Task to complete: The required output is the line containing "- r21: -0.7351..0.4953" followed by every later line through the end of the data, all reproduced exactly.

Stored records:
▶

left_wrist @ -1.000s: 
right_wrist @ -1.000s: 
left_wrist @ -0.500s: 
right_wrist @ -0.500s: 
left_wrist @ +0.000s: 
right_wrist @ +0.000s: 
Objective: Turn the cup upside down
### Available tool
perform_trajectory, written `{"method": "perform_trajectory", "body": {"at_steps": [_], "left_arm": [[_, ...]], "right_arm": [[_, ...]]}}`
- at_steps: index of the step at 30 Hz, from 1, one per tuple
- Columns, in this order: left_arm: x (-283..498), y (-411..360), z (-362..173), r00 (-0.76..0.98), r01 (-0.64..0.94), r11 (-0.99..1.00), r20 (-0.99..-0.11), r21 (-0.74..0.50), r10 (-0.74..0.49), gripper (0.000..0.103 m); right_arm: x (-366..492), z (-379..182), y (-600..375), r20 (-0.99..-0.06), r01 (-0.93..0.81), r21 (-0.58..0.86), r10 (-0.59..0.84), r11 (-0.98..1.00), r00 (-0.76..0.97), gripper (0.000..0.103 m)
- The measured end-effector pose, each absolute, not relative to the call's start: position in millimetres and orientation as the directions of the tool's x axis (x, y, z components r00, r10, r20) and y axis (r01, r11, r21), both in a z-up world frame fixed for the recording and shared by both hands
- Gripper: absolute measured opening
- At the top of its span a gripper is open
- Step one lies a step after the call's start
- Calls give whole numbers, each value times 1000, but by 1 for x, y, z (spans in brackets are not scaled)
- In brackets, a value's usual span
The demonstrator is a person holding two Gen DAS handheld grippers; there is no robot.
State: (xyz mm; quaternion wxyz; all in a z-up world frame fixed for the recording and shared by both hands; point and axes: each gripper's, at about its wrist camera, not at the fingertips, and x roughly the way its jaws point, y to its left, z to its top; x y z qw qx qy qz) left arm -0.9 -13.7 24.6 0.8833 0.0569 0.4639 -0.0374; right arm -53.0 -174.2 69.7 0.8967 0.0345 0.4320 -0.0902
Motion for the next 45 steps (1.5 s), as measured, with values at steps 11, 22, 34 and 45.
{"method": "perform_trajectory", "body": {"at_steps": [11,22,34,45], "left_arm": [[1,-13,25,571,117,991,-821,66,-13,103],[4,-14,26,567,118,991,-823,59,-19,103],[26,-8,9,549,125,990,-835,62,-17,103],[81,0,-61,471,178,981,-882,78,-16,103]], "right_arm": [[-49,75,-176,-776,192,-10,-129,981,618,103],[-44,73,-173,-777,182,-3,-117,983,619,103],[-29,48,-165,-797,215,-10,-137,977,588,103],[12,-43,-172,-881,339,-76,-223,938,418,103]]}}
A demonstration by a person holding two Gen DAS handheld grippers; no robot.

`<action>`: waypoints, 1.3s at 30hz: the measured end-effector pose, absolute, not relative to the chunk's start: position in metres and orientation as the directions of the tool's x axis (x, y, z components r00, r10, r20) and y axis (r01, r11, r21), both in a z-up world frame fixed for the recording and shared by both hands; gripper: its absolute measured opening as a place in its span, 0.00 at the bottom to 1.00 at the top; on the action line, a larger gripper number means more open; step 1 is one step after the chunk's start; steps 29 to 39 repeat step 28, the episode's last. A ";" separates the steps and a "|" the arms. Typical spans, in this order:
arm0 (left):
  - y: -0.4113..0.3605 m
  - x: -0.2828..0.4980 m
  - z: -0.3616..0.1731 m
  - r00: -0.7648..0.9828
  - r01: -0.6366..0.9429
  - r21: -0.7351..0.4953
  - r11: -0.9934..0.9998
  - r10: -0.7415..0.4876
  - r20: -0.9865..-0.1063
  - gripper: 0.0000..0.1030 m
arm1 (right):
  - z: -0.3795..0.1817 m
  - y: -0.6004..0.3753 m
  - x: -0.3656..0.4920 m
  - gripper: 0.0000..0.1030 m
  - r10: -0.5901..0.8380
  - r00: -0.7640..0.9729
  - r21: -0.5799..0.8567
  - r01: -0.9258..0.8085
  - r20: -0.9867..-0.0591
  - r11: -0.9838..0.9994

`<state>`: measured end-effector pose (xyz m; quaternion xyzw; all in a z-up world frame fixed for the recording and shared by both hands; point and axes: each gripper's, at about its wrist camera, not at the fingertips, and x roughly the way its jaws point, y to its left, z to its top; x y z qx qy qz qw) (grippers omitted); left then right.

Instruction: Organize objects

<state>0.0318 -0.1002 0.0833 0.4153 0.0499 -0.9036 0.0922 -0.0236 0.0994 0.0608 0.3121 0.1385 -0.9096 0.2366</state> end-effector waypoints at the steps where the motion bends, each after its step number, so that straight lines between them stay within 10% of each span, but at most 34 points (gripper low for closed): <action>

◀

Answer section:
  - r21: -0.7351..0.4953
  - r11: -0.9934..0.9998
  - r10: -0.7415..0.4876
  - r20: -0.9865..-0.1063
  - gripper: 0.0000..0.1030 m
arm1 (right):
  - z: -0.3795..0.1817 m
  - y: -0.6004..0.3753 m
  - x: -0.3656..0.4920 m
  - gripper: 0.0000..0.1030 m
  - r10: -0.5901..0.8380
  - r00: -0.7640..0.9729
  - r21: -0.5799..0.8567
  - r01: -0.9258..0.8085
  - r20: -0.9867..-0.0591
  - r11: -0.9838..0.9994

`<state>`: measured end-effector pose (xyz m; quaternion xyzw; all in a z-up world frame fixed for the recording and shared by both hands; point and axes: each gripper's, at about its wrist camera, not at the fingertips, and x roughly the way its jaws point, y to its left, z to its top; x y z qx qy qz qw) (grippers omitted); left then right.

Instruction: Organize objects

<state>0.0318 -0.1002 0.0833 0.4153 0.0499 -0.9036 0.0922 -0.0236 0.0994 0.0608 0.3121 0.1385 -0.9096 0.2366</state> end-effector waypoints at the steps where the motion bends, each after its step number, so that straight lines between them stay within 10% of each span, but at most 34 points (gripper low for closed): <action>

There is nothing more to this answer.